Kakuta Hamisi v Peris Tobiko,Independent Electoral and Boundaries Commission & Returning Officer Kajiado East Constituency [2013] KEHC 5855 (KLR)
Full Case Text
REPUBLIC OF KENYA
IN THE HIGH COURT OF KENYA AT NAIROBI
NAIROBI ELECTION PETITION NO. 5 OF 2013
KAKUTA HAMISI ……………………….……………………………………………PETITIONER
VERSUS
PERIS TOBIKO……….......................................................................................1ST RESPONDENT
INDEPENDENT ELECTORAL AND BOUNDARIES COMMISSION…....….2ND RESPONDENT
RETURNING OFFICER KAJIADO EAST CONSTITUENCY ……..................3RD RESPONDENT
RULING (NO. 2)
On 5th March 2013, the election results for the National Assembly seat for Kajiado East were announced. The 1st respondent was declared the winner with 23,645 votes. The petitioner came second with 22,771 votes. The margin was only 874 votes. It was a narrow divide. The petitioner questions the count. He casts aspersions on the integrity of the tallying process and conduct of election officials. By a notice of motion dated 10th May 2013, the petitioner seeks scrutiny of votes and other election materials in 5 polling centres.
The Court stayed the hearing of that prayer until the conclusion of oral evidence. The primary reason was to grant the petitioner opportunity to lay a firm basis for an order of scrutiny. The trial closed on 19th June 2013. The motion for scrutiny was then canvassed on 20th June 2013. Part of the motion praying to strike out the 2nd and 3rd respondents’ response and replying affidavits was spent and was the subject of a considered ruling delivered on 24th May 2013.
The Notice of Motion is anchored upon sections 80 (3) and 82 of the Elections Act 2011, article 35 of the Constitution and rules 14 and 33 of the Elections (Parliamentary and County Elections) Petition Rules 2013. The applicant prays for scrutiny of votes in the following polling centres:-
St.

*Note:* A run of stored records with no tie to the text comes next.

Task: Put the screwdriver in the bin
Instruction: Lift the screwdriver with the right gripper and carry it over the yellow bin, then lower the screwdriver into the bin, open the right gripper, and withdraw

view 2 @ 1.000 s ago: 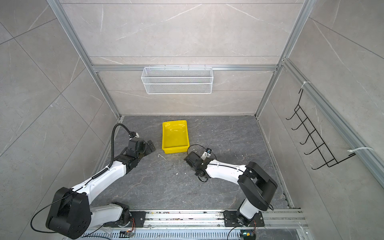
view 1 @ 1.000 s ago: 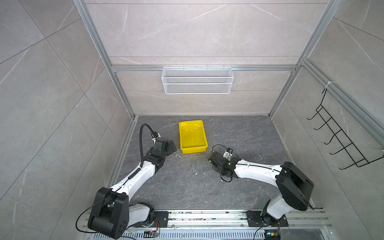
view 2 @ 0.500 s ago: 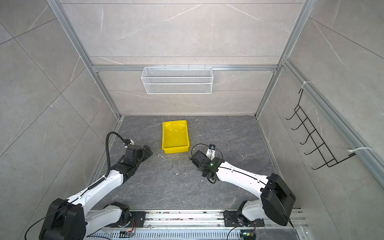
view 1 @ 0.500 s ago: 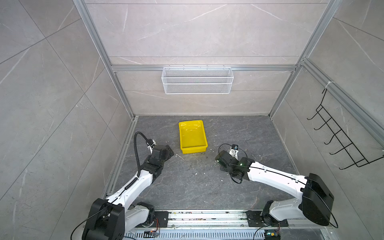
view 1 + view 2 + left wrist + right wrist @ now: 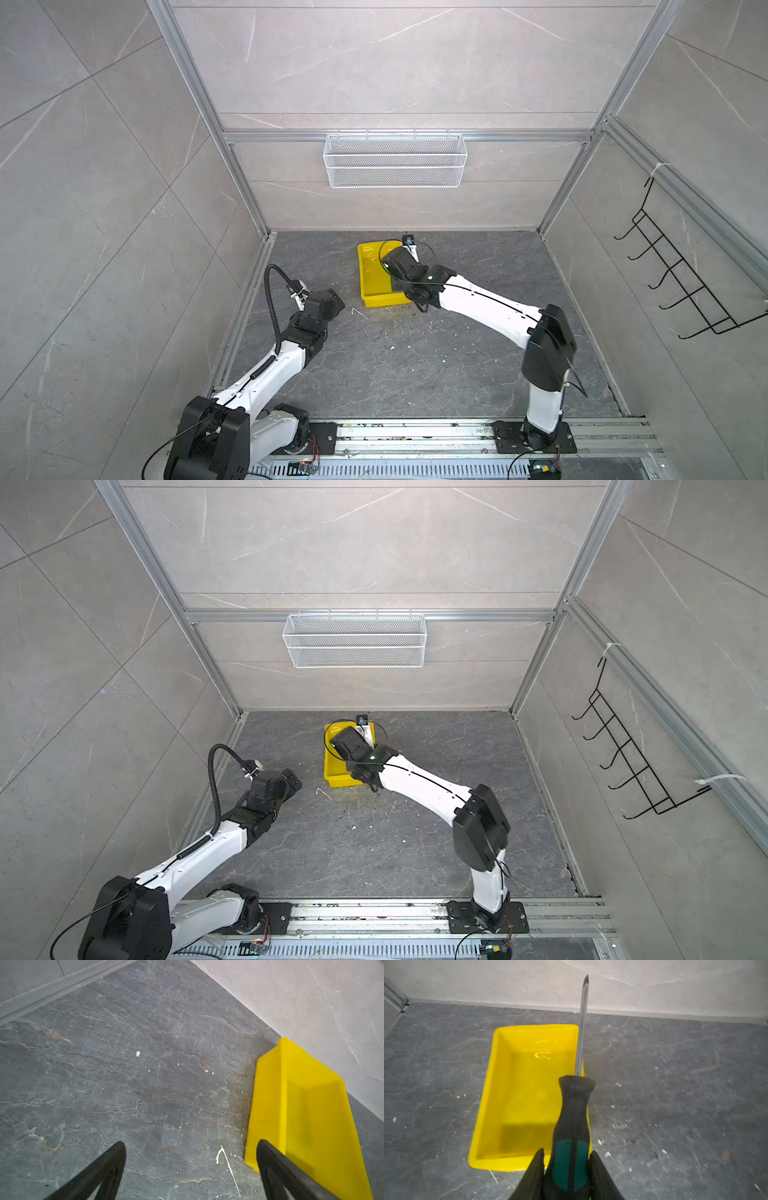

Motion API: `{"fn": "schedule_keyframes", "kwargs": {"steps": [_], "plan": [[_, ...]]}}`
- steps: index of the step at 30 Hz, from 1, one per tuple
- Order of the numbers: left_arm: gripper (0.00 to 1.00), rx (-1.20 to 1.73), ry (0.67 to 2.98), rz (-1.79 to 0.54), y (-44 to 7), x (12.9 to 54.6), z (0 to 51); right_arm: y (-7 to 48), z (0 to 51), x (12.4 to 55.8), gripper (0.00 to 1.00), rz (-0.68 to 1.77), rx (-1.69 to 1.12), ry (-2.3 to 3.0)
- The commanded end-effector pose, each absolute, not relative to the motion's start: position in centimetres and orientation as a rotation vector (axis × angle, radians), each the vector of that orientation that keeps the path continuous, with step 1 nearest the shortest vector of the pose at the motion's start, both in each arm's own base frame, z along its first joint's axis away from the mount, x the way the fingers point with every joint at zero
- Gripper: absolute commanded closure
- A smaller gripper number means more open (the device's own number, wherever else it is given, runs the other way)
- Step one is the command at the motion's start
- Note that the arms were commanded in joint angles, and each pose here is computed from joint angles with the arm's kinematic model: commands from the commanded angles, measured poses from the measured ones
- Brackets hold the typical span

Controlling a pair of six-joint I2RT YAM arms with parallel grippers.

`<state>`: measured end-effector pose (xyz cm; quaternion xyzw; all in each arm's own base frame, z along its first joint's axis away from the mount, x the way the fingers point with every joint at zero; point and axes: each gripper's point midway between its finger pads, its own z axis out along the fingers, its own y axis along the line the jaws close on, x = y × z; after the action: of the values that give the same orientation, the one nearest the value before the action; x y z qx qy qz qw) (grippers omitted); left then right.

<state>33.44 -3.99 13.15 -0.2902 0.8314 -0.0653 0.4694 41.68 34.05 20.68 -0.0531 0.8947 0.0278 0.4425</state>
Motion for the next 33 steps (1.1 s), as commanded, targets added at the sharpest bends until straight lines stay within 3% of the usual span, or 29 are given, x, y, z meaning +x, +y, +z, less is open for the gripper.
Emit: {"fn": "schedule_keyframes", "kwargs": {"steps": [1,8,18,33], "plan": [[0.00,-0.762,1.978,-0.147,-3.3,33.9,14.1,37.8,19.3,44.8,0.73,0.130,-0.231,2.206],[0.00,-0.765,1.991,-0.145,-3.4,34.0,13.9,40.8,15.0,48.8,0.74,0.341,-0.107,2.368],[0.00,-0.763,2.008,-0.124,-3.4,34.0,14.0,39.5,10.0,48.7,0.74,0.291,-0.088,2.480],[0.00,-0.761,2.021,-0.133,-3.6,34.2,13.8,35.3,7.3,41.2,0.73,0.335,0.018,2.548]]}}
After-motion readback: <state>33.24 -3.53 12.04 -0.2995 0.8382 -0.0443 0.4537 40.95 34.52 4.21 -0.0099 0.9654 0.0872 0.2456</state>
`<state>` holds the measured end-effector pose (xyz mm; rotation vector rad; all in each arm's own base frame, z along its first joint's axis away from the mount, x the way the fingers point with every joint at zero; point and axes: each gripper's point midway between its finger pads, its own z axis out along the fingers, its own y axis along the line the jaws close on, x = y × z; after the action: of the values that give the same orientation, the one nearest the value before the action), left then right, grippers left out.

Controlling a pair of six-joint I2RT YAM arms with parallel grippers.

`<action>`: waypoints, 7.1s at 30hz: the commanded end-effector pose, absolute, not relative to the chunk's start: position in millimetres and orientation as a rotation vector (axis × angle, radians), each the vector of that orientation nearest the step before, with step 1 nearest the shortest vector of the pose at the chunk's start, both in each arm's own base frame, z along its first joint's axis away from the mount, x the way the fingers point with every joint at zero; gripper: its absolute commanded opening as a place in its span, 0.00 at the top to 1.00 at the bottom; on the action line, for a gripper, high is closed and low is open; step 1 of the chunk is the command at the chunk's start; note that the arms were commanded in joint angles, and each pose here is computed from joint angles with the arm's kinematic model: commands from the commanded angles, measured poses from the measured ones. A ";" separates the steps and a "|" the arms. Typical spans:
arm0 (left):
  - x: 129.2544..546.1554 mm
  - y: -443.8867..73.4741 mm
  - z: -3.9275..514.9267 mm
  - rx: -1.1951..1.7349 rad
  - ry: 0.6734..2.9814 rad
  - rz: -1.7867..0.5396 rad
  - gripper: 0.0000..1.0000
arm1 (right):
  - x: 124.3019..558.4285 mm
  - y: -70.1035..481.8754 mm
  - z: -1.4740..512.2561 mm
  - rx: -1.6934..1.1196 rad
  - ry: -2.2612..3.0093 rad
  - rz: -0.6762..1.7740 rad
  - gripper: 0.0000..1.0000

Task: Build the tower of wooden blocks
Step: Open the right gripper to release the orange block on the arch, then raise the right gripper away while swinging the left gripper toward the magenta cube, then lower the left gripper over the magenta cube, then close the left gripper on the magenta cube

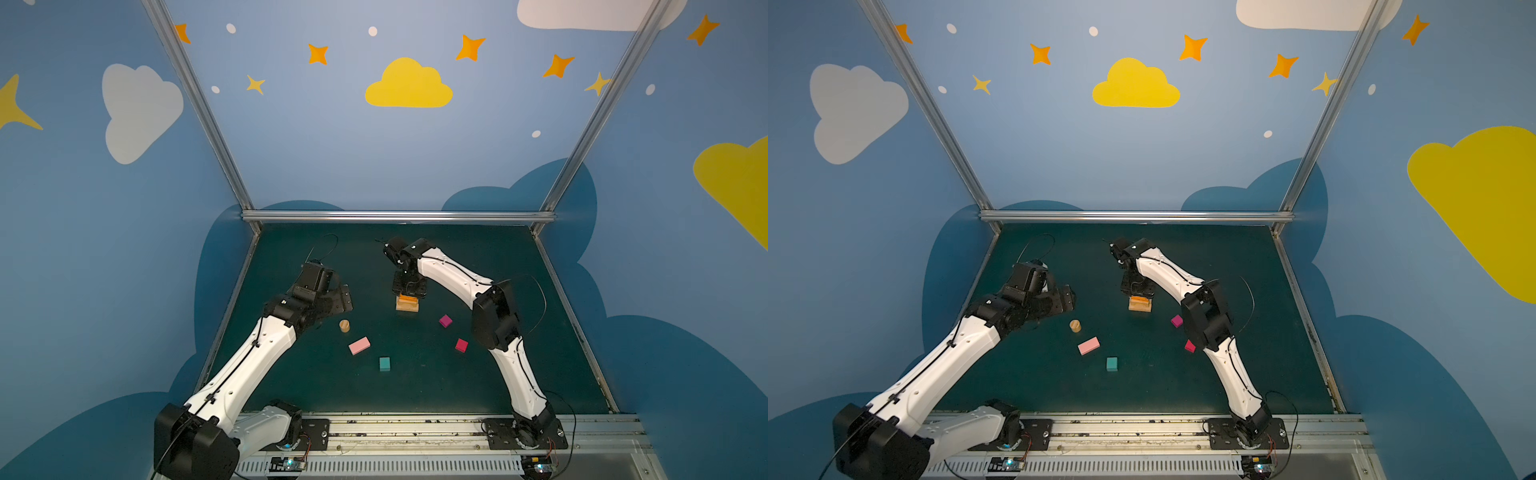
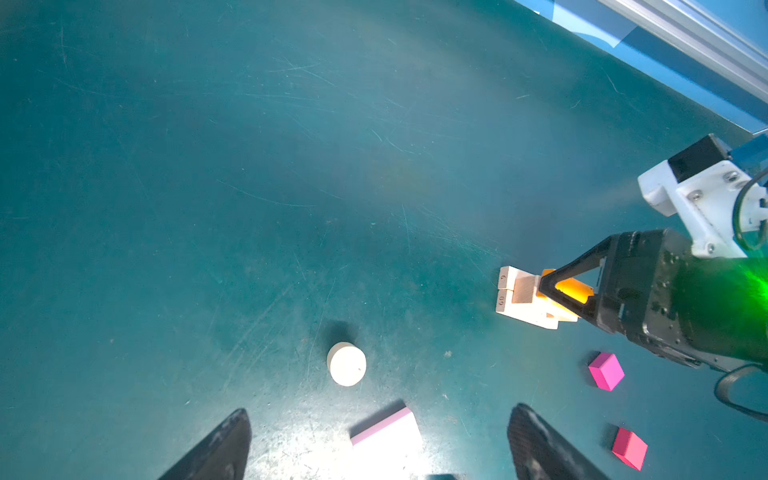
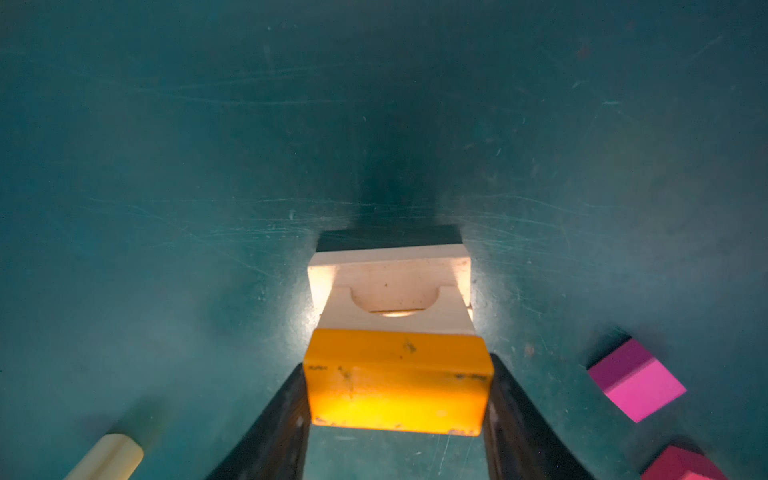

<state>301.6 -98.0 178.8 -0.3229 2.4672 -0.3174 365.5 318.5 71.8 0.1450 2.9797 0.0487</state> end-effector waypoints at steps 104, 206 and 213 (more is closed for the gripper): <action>298.6 -419.7 84.0 0.877 2.902 -0.236 0.30 | 216.3 96.8 232.5 0.341 2.299 0.563 0.13; 332.8 -433.8 28.7 0.880 2.873 -0.191 0.56 | 214.7 98.2 237.2 0.309 2.252 0.625 0.13; 332.0 -433.3 28.8 0.879 2.875 -0.186 0.61 | 215.6 98.8 236.2 0.308 2.255 0.626 0.13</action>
<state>329.5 -436.4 23.3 0.8904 2.8808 -0.2010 213.9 98.2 238.3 0.3076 2.2566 0.6230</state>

Monica polling centre streams 016/1-016/22
Noonkopir Secondary School polling centre streams 018/1-018/13
GK Athi River Prisons Primary School Polling Centre streams 019/1-019/13
Korrompoi Primary School polling centre 007/1-007/3
Multi-purpose CTR/02
The petitioner also craves an order for production and supply of the following documents:
Statement by the presiding officer under the Elections Act
Copy of the register used during the elections
Copies of the results of each of the polling centres above
Written complaints by the petitioner and their representatives
Spoilt papers
The marked copy of the register
Used ballot papers counterfoils
Rejected votes
Statement showing the number of rejected ballot papers
The petitioner’s case is that the difference of votes between the petitioner and the 1st Respondent was only 874. Accordingly, this is a good case for an order for scrutiny of votes to establish whether the 1st respondent was the winner of the poll. He also urged this court to make an order for scrutiny because there were alterations on the electoral records. In this regard, he cited several forms 35 where white-out had been used, contrary to the provisions of the Elections (General) Regulations. It is averred that the polling centres cited are in a cosmopolitan section of the constituency. The petitioner thus questions discrepancies between tallies for the parliamentary and presidential elections. He alleges manipulation of votes in favour of the 1st respondent. He states that his agents were refused entry into polling centres or thrown out. The conduct of election officials was also called into question. He alleged that in the course of tallying, votes for other candidates were switched and unlawfully added to the 1st respondent.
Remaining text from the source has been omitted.